Bull B S, Korpman R A, Huse W M, Briggs B D
J Thorac Cardiovasc Surg. 1975 May;69(5):674-84.
Five heparin protocols, representative of about 30 presently used throughout the country, were analyzed. The adequacy of anticoagulation during and the precision of protamine neutralization at the conclusion of extracorporeal circulation were studied. In each of 50 patient's age, height, weight, or surface area was of no help in predicting heparin kinetics. The study group consisted of the 2 patients with the longest and the 2 patients with the shortest heparin half lives, as well as the 2 patients who showed the greatest sensitivity to heparin and the 2 who showed the least. By computer simulation, each was managed according to the five protocols and by a monitoring procedure.
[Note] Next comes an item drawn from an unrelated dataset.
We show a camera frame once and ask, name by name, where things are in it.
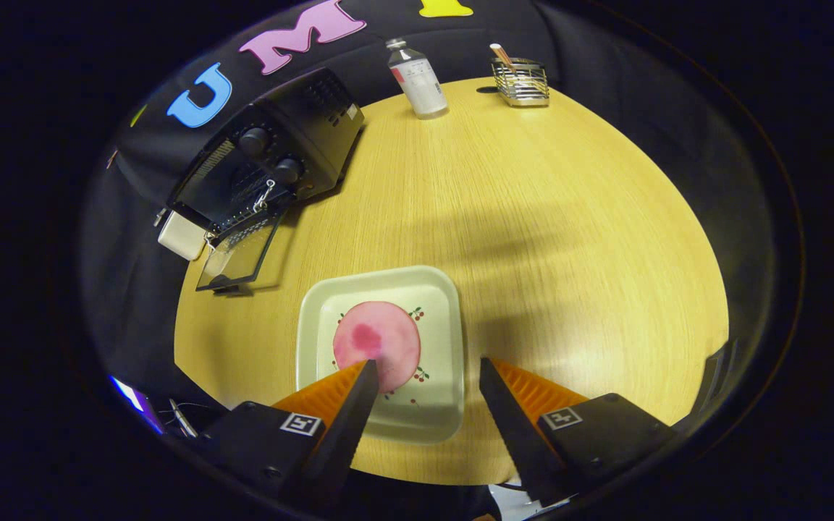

The protocols failed to provide safe anticoagulation or precise protamine neutralization, whereas the simplified monitoring approach was uniformly successful.
对全国目前使用的约30种肝素方案中的5种进行了分析。研究了体外循环期间抗凝的充分性以及体外循环结束时鱼精蛋白中和的精确性。在50名患者中,年龄、身高、体重或体表面积对预测肝素动力学均无帮助。研究组包括肝素半衰期最长的2名患者、最短的2名患者、对肝素敏感性最高的2名患者以及最低的2名患者。通过计算机模拟,按照这5种方案并采用一种监测程序对每名患者进行处理。这些方案未能提供安全的抗凝或精确的鱼精蛋白中和,而简化的监测方法则始终成功。